Telescopes provide us with a chance to see what objects in our Universe look like in different kinds of light. By translating the inherently digital data (encoded in the form of ones and zeroes) captured by telescopes into images, astronomers create visual representations that would otherwise be invisible to human vision. But that same data can also be experienced through our sense of hearing using data sonification. This project explores a variety of sonification techniques to convert 2D spatial information of astronomical imagery into sound and music. Mapping qualities of the data to auditory or musical elements allows us to perceive features of complex multiwavelength images as parallel streams that can be distinguished and compared. This brings celestial objects like the areas around supermassive black holes, supernova remnants, and stellar nurseries to listeners for the first time. We report on the highlights of the project, present three new data sonifications, and outline user response.
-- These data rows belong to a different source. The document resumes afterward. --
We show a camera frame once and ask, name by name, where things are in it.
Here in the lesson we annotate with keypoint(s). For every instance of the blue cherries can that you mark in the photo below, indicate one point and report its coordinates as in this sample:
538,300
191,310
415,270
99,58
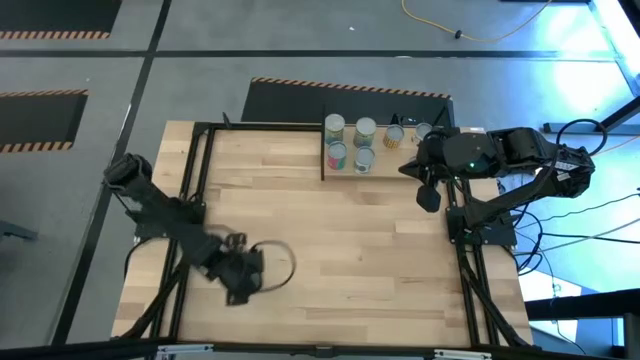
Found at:
365,126

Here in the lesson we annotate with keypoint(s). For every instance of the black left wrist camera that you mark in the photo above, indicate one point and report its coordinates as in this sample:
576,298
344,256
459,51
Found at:
237,298

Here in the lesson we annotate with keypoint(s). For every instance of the yellow bean print can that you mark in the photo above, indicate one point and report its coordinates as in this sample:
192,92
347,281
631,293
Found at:
394,134

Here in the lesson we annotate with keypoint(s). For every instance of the black aluminium table frame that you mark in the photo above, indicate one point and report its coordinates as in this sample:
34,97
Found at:
280,350

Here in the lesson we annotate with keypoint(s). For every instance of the silver metal bracket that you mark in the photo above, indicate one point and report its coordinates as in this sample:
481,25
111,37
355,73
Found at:
185,349
460,354

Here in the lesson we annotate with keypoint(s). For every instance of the wooden shelf with black frame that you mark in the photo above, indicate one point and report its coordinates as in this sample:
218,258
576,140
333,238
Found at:
385,167

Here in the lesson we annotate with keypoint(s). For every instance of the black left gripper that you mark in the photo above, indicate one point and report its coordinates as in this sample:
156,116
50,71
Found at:
235,270

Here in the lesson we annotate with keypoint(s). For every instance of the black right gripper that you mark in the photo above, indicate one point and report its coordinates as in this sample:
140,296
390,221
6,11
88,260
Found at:
430,150

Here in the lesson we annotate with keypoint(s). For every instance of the white vegetables print can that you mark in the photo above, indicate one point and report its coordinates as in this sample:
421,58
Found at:
364,156

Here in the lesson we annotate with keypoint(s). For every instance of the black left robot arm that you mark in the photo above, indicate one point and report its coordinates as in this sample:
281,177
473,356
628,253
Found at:
150,200

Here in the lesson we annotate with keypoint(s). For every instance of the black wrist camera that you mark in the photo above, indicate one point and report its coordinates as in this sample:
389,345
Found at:
429,199
237,298

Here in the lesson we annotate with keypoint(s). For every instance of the black stand leg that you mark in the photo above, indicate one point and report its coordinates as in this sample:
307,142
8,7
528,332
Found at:
620,115

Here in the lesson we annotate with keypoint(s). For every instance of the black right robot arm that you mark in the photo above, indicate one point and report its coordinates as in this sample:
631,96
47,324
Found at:
525,145

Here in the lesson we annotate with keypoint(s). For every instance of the yellow-green cherries can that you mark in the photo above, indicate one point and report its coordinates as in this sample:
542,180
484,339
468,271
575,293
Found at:
334,122

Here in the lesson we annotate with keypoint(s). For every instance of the grey furniture foot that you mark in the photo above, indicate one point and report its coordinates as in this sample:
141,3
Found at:
15,230

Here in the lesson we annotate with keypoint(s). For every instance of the pink and green can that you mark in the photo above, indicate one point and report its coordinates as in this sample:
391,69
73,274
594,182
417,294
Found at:
337,149

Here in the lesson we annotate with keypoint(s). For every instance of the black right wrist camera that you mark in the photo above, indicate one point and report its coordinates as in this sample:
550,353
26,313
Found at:
429,199

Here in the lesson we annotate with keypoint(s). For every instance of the black orange-striped floor mat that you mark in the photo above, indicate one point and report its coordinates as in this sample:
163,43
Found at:
290,105
35,120
50,15

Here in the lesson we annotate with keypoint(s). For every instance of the dark desk edge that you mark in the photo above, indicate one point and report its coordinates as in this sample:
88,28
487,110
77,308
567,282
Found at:
575,302

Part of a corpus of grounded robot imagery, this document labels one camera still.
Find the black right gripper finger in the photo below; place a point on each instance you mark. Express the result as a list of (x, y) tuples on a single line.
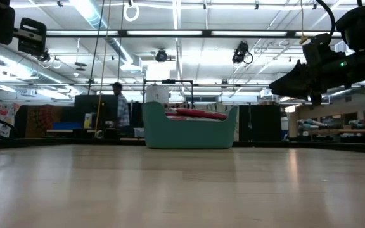
[(296, 90), (293, 77)]

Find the white plastic bin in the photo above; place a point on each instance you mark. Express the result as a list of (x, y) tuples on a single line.
[(139, 133)]

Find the person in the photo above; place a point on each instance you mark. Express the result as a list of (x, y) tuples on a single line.
[(123, 111)]

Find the blue box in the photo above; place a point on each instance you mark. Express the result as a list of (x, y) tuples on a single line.
[(66, 125)]

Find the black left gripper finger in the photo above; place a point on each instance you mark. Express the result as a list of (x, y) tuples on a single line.
[(32, 47)]

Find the black cabinet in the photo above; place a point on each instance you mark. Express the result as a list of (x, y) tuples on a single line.
[(260, 122)]

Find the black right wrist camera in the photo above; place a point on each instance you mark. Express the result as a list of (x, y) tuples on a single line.
[(317, 50)]

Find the yellow white carton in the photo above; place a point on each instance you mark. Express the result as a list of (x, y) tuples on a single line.
[(87, 121)]

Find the brown patterned cloth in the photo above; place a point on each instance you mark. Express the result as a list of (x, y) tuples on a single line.
[(41, 120)]

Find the floral cloth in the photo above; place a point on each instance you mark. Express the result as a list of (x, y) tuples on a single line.
[(0, 117)]

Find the black overhead camera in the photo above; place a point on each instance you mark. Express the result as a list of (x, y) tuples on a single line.
[(240, 52)]

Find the black overhead frame beam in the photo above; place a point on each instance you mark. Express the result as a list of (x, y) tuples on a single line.
[(123, 33), (217, 85)]

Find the red popcorn bag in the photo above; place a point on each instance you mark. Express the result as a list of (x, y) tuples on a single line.
[(201, 113), (182, 118)]

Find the teal plastic basket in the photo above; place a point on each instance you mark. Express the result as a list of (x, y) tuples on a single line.
[(185, 133)]

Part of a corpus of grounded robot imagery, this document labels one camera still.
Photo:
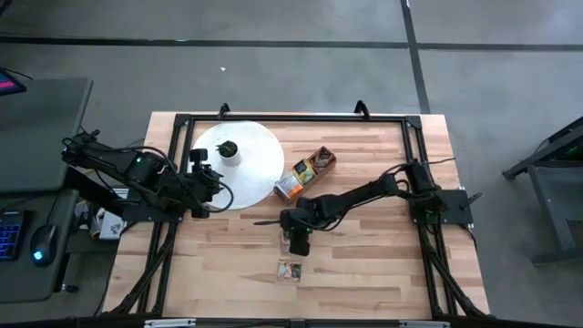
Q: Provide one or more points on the white orange Tazo tea bag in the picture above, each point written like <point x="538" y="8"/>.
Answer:
<point x="288" y="184"/>

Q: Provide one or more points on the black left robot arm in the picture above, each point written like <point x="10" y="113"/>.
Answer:
<point x="136" y="171"/>

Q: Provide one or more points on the black computer mouse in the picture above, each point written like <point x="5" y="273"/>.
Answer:
<point x="43" y="241"/>

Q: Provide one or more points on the wooden three-compartment tray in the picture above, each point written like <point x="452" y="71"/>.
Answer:
<point x="314" y="175"/>

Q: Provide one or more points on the tablet with pink screen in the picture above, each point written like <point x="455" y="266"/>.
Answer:
<point x="8" y="85"/>

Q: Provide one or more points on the gold vanilla cinnamon tea bag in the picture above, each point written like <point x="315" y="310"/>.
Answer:
<point x="285" y="243"/>
<point x="289" y="270"/>
<point x="323" y="158"/>

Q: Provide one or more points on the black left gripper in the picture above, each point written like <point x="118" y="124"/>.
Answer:
<point x="202" y="184"/>

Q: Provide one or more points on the grey metal table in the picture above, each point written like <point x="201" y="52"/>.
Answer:
<point x="560" y="205"/>

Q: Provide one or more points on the silver edge bracket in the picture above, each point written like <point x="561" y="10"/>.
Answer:
<point x="169" y="323"/>
<point x="424" y="324"/>

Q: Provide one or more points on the white pot with green plant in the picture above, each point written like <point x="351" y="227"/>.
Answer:
<point x="228" y="152"/>

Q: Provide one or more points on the black frame bracket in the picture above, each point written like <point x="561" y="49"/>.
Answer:
<point x="362" y="108"/>
<point x="223" y="109"/>

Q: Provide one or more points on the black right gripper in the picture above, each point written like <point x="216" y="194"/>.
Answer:
<point x="298" y="225"/>

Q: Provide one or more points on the white box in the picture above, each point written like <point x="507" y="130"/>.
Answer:
<point x="111" y="226"/>

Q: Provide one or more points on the yellow lemon lime tea bag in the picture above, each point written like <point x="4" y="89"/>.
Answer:
<point x="303" y="171"/>

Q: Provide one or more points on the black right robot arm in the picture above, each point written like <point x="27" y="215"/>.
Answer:
<point x="364" y="193"/>

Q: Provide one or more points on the white round woven placemat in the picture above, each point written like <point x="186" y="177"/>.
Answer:
<point x="255" y="173"/>

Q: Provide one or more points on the dark grey desk shelf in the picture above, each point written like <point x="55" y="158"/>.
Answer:
<point x="32" y="287"/>

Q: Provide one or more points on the black aluminium table frame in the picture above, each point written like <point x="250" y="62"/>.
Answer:
<point x="296" y="118"/>

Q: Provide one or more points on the grey desk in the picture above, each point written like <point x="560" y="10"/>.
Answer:
<point x="41" y="123"/>

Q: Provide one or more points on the black keyboard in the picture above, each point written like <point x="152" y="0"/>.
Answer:
<point x="10" y="234"/>

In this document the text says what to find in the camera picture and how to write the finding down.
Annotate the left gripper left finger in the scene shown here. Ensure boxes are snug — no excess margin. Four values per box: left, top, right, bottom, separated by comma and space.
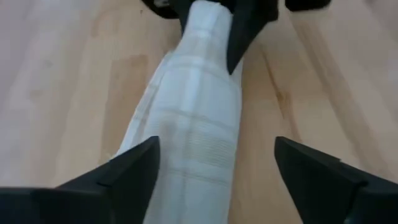
0, 136, 161, 224

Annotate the white plaid towel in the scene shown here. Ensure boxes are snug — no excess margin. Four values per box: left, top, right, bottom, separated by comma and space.
114, 0, 244, 224

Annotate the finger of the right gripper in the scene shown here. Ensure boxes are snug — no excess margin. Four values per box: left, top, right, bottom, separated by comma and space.
226, 0, 279, 76
177, 0, 196, 34

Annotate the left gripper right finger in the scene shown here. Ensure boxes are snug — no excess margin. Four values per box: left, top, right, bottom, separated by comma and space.
274, 136, 398, 224

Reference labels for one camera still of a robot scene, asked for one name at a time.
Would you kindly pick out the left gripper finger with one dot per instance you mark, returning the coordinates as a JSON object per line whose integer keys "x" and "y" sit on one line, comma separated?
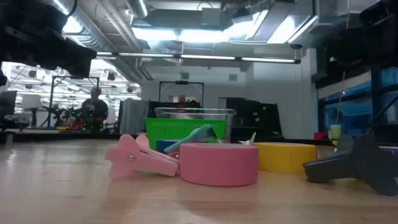
{"x": 81, "y": 59}

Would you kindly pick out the pink staple remover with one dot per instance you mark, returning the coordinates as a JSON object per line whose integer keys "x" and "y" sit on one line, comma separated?
{"x": 140, "y": 161}

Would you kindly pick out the clear plastic bin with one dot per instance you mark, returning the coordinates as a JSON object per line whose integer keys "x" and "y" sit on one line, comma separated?
{"x": 192, "y": 112}

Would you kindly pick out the teal staple remover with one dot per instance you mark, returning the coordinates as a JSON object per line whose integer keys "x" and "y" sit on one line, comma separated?
{"x": 192, "y": 137}

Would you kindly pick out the yellow tape roll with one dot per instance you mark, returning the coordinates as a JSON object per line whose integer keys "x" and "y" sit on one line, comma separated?
{"x": 286, "y": 157}

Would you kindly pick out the silver white staple remover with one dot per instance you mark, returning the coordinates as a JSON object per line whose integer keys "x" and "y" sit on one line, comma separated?
{"x": 251, "y": 140}

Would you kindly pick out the pink tape roll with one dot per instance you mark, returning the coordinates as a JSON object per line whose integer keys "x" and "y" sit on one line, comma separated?
{"x": 217, "y": 165}

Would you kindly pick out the person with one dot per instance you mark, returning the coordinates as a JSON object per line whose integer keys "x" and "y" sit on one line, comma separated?
{"x": 94, "y": 109}
{"x": 182, "y": 100}

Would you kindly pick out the white lamp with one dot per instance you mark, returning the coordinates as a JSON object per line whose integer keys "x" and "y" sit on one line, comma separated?
{"x": 31, "y": 102}

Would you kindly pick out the grey cloth cover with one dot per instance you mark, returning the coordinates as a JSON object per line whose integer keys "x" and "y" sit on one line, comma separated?
{"x": 133, "y": 116}

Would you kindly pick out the black monitor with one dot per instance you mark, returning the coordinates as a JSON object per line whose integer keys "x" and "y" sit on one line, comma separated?
{"x": 7, "y": 107}

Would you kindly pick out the green cup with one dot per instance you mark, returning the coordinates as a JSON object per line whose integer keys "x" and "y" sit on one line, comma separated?
{"x": 335, "y": 132}

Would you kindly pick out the red bin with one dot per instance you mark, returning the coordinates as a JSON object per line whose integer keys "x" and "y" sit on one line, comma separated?
{"x": 320, "y": 136}

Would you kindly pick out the green plastic basket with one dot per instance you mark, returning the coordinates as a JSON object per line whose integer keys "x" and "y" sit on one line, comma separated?
{"x": 174, "y": 129}

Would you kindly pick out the long ceiling light bar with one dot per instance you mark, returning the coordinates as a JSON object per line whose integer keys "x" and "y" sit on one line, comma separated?
{"x": 199, "y": 57}

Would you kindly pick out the black cabinet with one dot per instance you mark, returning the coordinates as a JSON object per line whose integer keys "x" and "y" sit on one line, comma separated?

This work is being led by the Chandra X-ray Center (CXC) with funding from NASA under contract NAS8-03060, and as part of the NASA’s Universe of Learning (UoL) program. NASA’s Science Activation program strives to enable NASA science experts and to incorporate NASA science content into the learning environment effectively and efficiently for learners of all ages. NASA’s Marshall Space Flight Center manages the Chandra program. The Smithsonian Astrophysical Observatory’s Chandra X-ray Center controls science from Cambridge Massachusetts and flight operations from Burlington, Massachusetts. NASA’s Universe of Learning materials are based upon work supported by NASA under cooperative agreement award number NNX16AC65A to the Space Telescope Science Institute, working in partnership with Caltech/IPAC, Center for Astrophysics | Harvard & Smithsonian, and the Jet Propulsion Laboratory.